A faithful, word-for-word transcription of all the data is what is needed.

Collection entries:
►

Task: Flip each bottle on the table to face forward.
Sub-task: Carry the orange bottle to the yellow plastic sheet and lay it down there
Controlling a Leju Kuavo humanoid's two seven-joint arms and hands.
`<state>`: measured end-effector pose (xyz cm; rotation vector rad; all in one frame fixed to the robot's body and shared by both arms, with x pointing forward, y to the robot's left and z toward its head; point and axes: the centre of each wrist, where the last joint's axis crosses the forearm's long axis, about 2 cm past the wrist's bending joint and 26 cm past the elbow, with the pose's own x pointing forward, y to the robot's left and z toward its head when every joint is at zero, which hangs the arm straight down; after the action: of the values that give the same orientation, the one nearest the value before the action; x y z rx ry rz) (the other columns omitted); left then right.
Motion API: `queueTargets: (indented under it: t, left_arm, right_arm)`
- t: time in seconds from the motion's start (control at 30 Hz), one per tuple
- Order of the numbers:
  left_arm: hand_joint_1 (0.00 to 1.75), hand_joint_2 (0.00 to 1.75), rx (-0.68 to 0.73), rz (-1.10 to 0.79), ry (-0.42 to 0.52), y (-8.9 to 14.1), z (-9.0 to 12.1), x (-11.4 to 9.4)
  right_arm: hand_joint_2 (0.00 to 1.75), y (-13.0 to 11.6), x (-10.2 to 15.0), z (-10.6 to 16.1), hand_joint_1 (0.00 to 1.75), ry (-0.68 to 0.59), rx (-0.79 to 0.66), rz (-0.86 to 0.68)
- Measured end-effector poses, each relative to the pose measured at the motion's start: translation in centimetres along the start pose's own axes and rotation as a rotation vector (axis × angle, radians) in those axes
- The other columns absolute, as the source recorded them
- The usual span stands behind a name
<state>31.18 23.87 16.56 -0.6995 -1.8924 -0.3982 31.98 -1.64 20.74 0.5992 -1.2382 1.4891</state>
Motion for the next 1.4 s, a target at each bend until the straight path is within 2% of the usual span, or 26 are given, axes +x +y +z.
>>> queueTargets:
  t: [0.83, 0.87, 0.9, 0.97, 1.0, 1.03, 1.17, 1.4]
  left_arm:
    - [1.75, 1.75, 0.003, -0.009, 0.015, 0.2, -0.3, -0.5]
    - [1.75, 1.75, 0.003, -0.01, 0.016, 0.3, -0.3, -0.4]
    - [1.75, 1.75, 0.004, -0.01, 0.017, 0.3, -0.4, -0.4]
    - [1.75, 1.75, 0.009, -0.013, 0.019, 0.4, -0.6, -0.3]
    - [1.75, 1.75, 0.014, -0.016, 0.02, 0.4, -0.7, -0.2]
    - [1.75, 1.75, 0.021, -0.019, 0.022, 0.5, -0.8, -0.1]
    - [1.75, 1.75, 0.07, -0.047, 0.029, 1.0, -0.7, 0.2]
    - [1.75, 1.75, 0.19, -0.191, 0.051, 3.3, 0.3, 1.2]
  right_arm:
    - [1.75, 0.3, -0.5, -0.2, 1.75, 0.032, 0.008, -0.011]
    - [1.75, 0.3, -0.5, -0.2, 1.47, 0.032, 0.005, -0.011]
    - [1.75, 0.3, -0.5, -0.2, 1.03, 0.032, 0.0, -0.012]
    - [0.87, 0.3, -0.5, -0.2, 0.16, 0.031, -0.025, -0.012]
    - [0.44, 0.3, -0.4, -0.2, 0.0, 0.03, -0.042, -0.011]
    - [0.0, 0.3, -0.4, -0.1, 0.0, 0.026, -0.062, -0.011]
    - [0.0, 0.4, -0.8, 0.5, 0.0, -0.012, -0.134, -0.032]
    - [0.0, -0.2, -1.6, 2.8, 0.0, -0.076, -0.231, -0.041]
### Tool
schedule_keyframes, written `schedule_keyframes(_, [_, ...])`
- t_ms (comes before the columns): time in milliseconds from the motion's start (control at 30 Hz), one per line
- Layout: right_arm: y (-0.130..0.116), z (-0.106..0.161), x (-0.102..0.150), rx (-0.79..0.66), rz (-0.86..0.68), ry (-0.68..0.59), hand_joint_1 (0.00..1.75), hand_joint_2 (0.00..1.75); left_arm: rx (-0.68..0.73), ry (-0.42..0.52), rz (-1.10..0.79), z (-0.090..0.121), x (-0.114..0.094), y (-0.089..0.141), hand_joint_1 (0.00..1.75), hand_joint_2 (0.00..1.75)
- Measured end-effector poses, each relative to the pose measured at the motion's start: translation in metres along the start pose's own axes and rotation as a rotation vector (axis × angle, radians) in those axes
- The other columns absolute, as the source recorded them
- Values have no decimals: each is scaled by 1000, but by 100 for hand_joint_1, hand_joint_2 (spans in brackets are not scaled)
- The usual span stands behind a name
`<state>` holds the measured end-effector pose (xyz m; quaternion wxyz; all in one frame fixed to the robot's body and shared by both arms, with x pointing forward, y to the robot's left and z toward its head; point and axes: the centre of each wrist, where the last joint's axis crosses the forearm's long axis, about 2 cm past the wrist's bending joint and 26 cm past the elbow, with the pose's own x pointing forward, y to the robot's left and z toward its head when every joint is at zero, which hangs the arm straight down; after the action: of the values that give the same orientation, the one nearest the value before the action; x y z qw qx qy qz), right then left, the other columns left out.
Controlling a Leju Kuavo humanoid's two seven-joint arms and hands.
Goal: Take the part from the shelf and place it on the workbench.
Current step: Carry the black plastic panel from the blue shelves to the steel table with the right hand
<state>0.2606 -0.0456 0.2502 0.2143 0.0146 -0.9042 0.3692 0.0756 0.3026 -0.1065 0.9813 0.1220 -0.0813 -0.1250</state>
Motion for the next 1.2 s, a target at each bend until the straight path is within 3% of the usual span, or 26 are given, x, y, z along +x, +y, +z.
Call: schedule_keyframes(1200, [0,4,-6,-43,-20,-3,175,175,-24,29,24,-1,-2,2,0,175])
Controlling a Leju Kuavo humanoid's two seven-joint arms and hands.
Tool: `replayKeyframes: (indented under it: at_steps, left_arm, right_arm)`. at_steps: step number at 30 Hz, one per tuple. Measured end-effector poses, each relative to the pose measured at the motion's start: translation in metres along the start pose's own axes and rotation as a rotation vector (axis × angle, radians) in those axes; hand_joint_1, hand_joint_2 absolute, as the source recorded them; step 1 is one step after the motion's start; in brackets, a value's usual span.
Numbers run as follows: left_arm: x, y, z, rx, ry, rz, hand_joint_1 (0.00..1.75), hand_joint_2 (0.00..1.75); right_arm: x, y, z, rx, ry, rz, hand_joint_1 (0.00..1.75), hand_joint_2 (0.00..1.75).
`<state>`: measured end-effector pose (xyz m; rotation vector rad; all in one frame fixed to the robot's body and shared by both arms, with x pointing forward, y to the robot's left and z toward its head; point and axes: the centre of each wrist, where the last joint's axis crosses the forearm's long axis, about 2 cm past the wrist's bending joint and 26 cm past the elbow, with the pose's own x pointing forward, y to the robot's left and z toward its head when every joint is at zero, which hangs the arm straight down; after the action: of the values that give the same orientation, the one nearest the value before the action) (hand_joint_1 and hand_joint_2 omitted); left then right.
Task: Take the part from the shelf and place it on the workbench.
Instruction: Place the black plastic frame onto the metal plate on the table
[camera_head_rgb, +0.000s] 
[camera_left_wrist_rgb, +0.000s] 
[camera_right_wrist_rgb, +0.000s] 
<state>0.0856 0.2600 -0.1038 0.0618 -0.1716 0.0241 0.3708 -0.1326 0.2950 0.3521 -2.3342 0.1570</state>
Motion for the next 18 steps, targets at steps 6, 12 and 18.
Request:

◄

- **SOLUTION TO THIS EXERCISE**:
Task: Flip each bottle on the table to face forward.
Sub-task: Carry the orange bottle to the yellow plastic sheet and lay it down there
Controlling a Leju Kuavo humanoid's two seven-joint arms and hands.
`<state>`: measured end-effector pose (xyz cm; rotation vector rad; all in one frame fixed to the robot's body and shared by both arms, with x pointing forward, y to the robot's left and z toward its head; point and axes: the centre of each wrist, where the last joint's axis crosses the forearm's long axis, about 2 cm past the wrist's bending joint and 26 cm past the elbow, with the pose's own x pointing forward, y to the robot's left and z toward its head when every joint is at zero, which hangs the arm straight down; after the action: of the values that give the same orientation, the one nearest the value before the action; x y z rx ry rz) (the other columns omitted); left then right.
Motion API: `queueTargets: (indented under it: t, left_arm, right_arm)`
- t: time in seconds from the motion's start (control at 30 Hz), one per tuple
- Order of the numbers:
  left_arm: hand_joint_1 (0.00 to 1.75), hand_joint_2 (0.00 to 1.75), rx (-0.68 to 0.73), rz (-1.10 to 0.79), ry (-0.42 to 0.52), y (-8.9 to 14.1), z (-9.0 to 12.1), x (-11.4 to 9.4)
  right_arm: hand_joint_2 (0.00 to 1.75), y (-13.0 to 11.6), x (-10.2 to 15.0), z (-10.6 to 16.1), hand_joint_1 (0.00 to 1.75), ry (-0.68 to 0.59), rx (-0.79 to 0.66), rz (-0.86 to 0.68)
- Measured end-effector poses, each relative to the pose measured at the motion's start: translation in centimetres along the start pose's own axes and rotation as a rotation vector (axis × angle, radians) in those axes
- The other columns absolute, as the source recorded them
- The usual span stands behind a name
<state>31.18 23.87 16.56 -0.6995 -1.8924 -0.3982 31.98 -1.64 20.74 0.5992 -1.2382 1.4891</state>
Motion for the next 1.4 s, a target at each bend until the straight path is within 2% of the usual span, or 26 are given, axes +x +y +z.
>>> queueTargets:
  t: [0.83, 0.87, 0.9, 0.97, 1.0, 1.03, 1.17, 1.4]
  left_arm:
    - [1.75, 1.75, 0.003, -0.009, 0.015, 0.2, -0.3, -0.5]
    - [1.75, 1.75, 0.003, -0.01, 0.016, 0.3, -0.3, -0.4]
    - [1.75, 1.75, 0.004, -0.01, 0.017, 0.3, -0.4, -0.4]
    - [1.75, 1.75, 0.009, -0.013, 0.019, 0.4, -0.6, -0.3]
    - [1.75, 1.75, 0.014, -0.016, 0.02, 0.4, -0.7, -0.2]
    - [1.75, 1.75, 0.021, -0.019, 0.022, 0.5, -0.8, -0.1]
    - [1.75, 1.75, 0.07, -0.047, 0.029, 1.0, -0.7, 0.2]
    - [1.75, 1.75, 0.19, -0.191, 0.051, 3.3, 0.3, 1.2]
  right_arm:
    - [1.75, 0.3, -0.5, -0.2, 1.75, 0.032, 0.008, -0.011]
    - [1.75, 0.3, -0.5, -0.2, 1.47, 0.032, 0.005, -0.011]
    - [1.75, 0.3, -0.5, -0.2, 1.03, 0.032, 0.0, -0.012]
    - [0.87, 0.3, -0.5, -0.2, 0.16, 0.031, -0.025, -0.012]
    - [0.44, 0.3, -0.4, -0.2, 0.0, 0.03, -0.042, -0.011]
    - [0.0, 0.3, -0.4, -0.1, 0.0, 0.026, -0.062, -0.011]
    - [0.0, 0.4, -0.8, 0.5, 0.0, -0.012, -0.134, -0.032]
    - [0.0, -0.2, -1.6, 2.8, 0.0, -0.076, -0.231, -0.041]
### Tool
schedule_keyframes, written `schedule_keyframes(_, [_, ...])`
- t_ms (comes before the columns): time in milliseconds from the motion's start (control at 30 Hz), one per line
- Layout: right_arm: y (-0.130..0.116), z (-0.106..0.161), x (-0.102..0.150), rx (-0.79..0.66), rz (-0.86..0.68), ry (-0.68..0.59), hand_joint_1 (0.00..1.75), hand_joint_2 (0.00..1.75); left_arm: rx (-0.68..0.73), ry (-0.42..0.52), rz (-1.10..0.79), z (-0.090..0.121), x (-0.114..0.094), y (-0.089..0.141), hand_joint_1 (0.00..1.75), hand_joint_2 (0.00..1.75)
- Measured end-effector poses, each relative to the pose measured at the motion's start: translation in metres along the start pose's own axes and rotation as a rotation vector (axis × angle, radians) in those axes
- The other columns absolute, as the source recorded them
- Values have no decimals: each is scaled by 1000, but by 100 for hand_joint_1, hand_joint_2 (spans in brackets are not scaled)
- The usual span stands behind a name
`<state>` holds the measured end-effector pose (xyz m; quaternion wxyz; all in one frame fixed to the robot's body and shared by both arms, with x pointing forward, y to the robot's left and z toward its head; point and axes: the centre of each wrist, where the last joint's axis crosses the forearm's long axis, about 2 cm past the wrist's bending joint and 26 cm past the elbow, with the pose's own x pointing forward, y to the robot's left and z toward its head when every joint is at zero, which hangs the arm straight down; after the action: of the values that give the same orientation, the one nearest the value before the action; x y z qw qx qy qz), right then left, the other columns left out.
Controlling a Leju Kuavo humanoid's two seven-joint arms and hands.
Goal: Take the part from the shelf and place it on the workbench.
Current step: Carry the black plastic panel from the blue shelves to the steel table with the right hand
<state>0.2606 -0.0456 0.2502 0.2143 0.0146 -0.9042 0.3692 0.0756 0.3026 -0.1065 0.9813 0.1220 -0.0813 -0.1250</state>
Motion for the next 1.2 s, a target at each bend until the straight path is within 3% of the usual span, or 26 are given, x, y, z along +x, +y, +z.
Call: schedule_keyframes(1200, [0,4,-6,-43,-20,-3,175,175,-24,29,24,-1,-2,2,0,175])
Controlling a Leju Kuavo humanoid's two seven-joint arms and hands.
Tool: `replayKeyframes: (indented under it: at_steps, left_arm, right_arm)`. at_steps: step number at 30 Hz, one per tuple. Measured end-effector poses, each relative to the pose measured at the motion's start: translation in metres along the start pose's own axes and rotation as a rotation vector (axis × angle, radians) in those axes; hand_joint_1, hand_joint_2 absolute, as the source recorded them; step 1 is one step after the motion's start; in brackets, a value's usual span.
Numbers run as follows: left_arm: x, y, z, rx, ry, rz, hand_joint_1 (0.00..1.75), hand_joint_2 (0.00..1.75); right_arm: x, y, z, rx, ry, rz, hand_joint_1 (0.00..1.75), hand_joint_2 (0.00..1.75).
`<state>`: measured end-effector pose (xyz m; rotation vector rad; all in one frame fixed to the robot's body and shared by both arms, with x pointing forward, y to the robot's left and z toward its head; point and axes: the centre of each wrist, where the last joint's axis crosses the forearm's long axis, about 2 cm past the wrist's bending joint and 26 cm past the elbow, with the pose's own x pointing forward, y to the robot's left and z toward its head when every joint is at zero, which hangs the arm straight down; after the action: of the values that give the same orientation, the one nearest the value before the action) (hand_joint_1 and hand_joint_2 omitted); left then right.
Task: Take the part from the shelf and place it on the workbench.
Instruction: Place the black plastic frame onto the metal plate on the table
[camera_head_rgb, +0.000s] 
[camera_left_wrist_rgb, +0.000s] 
[camera_right_wrist_rgb, +0.000s] 
<state>0.0856 0.2600 -0.1038 0.0618 -0.1716 0.0241 0.3708 -0.1326 0.2950 0.3521 -2.3342 0.1570</state>
Motion for the next 18 steps, targets at steps 6, 12 and 18.
Request:

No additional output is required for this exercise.